§ **Try it**
The listing below must be duplicated in full, with nothing altered.

§ **Provided material**

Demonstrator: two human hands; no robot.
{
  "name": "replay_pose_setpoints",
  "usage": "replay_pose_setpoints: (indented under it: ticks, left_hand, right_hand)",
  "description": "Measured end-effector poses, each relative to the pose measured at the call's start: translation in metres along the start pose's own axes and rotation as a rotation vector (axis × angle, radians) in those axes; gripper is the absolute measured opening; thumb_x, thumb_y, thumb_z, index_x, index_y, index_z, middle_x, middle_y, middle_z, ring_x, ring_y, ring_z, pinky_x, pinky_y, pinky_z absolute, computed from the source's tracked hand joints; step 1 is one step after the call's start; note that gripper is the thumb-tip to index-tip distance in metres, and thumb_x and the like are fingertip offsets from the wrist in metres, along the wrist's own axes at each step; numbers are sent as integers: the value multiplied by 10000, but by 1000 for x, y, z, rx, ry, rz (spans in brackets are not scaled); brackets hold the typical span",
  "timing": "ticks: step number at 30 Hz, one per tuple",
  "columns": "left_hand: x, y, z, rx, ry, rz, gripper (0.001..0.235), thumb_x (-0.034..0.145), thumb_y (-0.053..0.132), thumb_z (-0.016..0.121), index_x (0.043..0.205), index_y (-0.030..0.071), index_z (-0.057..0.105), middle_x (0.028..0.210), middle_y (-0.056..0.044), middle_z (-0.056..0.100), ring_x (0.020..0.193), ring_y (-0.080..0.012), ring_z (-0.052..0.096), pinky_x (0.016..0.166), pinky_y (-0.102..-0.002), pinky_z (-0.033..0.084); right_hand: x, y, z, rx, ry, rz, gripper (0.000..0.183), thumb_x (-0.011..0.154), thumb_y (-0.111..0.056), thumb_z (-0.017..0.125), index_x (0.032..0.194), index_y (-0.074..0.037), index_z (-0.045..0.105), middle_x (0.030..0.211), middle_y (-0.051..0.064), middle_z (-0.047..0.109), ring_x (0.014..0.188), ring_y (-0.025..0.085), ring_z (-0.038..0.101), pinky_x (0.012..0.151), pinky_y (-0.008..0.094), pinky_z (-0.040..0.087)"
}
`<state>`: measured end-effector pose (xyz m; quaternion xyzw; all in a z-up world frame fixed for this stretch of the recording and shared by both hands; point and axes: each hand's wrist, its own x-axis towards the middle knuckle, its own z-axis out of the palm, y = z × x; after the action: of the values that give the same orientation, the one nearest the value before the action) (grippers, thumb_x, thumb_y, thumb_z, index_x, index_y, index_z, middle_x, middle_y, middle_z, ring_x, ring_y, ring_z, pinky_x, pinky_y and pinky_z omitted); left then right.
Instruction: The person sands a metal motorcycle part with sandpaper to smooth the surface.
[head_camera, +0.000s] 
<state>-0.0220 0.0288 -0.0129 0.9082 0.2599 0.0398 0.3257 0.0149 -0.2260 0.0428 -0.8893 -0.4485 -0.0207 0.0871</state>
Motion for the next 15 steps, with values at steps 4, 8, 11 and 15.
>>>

§ **Task result**
Demonstrator: two human hands; no robot.
{
  "name": "replay_pose_setpoints",
  "usage": "replay_pose_setpoints: (indented under it: ticks, left_hand, right_hand)",
  "description": "Measured end-effector poses, each relative to the pose measured at the call's start: translation in metres along the start pose's own axes and rotation as a rotation vector (axis × angle, radians) in those axes; gripper is the absolute measured opening; thumb_x, thumb_y, thumb_z, index_x, index_y, index_z, middle_x, middle_y, middle_z, ring_x, ring_y, ring_z, pinky_x, pinky_y, pinky_z absolute, computed from the source's tracked hand joints; step 1 is one step after the call's start; note that gripper is the thumb-tip to index-tip distance in metres, and thumb_x and the like are fingertip offsets from the wrist in metres, along the wrist's own axes at each step; numbers are sent as integers: the value multiplied by 10000, but by 1000 for x, y, z, rx, ry, rz (spans in brackets are not scaled); brackets hold the typical span",
  "timing": "ticks: step number at 30 Hz, one per tuple",
  "columns": "left_hand: x, y, z, rx, ry, rz, gripper (0.001..0.235), thumb_x (-0.034..0.145), thumb_y (-0.053..0.132), thumb_z (-0.016..0.121), index_x (0.043..0.205), index_y (-0.030..0.071), index_z (-0.057..0.105), middle_x (0.028..0.210), middle_y (-0.056..0.044), middle_z (-0.056..0.100), ring_x (0.020..0.193), ring_y (-0.080..0.012), ring_z (-0.052..0.096), pinky_x (0.016..0.166), pinky_y (-0.102..-0.002), pinky_z (-0.033..0.084); right_hand: x, y, z, rx, ry, rz, gripper (0.000..0.183), thumb_x (-0.011..0.154), thumb_y (-0.111..0.056), thumb_z (-0.017..0.125), index_x (0.032..0.194), index_y (-0.074..0.037), index_z (-0.045..0.105), middle_x (0.030..0.211), middle_y (-0.051..0.064), middle_z (-0.047..0.109), ring_x (0.014..0.188), ring_y (-0.025..0.085), ring_z (-0.038..0.101), pinky_x (0.012..0.151), pinky_y (-0.008..0.094), pinky_z (-0.040..0.087)"
}
`<state>`: measured end-effector pose (xyz m; quaternion xyzw; all in a z-up world frame fixed for this stretch of the recording and shared by both hands; point and axes: each hand's wrist, its own x-axis towards the middle knuckle, its own z-axis out of the palm, y = z × x; after the action: of the values that give the same orientation, the one nearest the value before the action) (grippers, thumb_x, thumb_y, thumb_z, index_x, index_y, index_z, middle_x, middle_y, middle_z, ring_x, ring_y, ring_z, pinky_x, pinky_y and pinky_z omitted); left then right.
Instruction: The person sands a metal motorcycle part with sandpaper to smooth the surface.
[head_camera, +0.000s] 
<state>-0.0220 0.0288 -0.0129 0.9082 0.2599 0.0398 0.3257 0.0149 -0.2260 0.0428 -0.8893 -0.4485 -0.0207 0.0871</state>
Motion for the next 15 steps, with values at steps 4, 8, 11 and 15.
>>>

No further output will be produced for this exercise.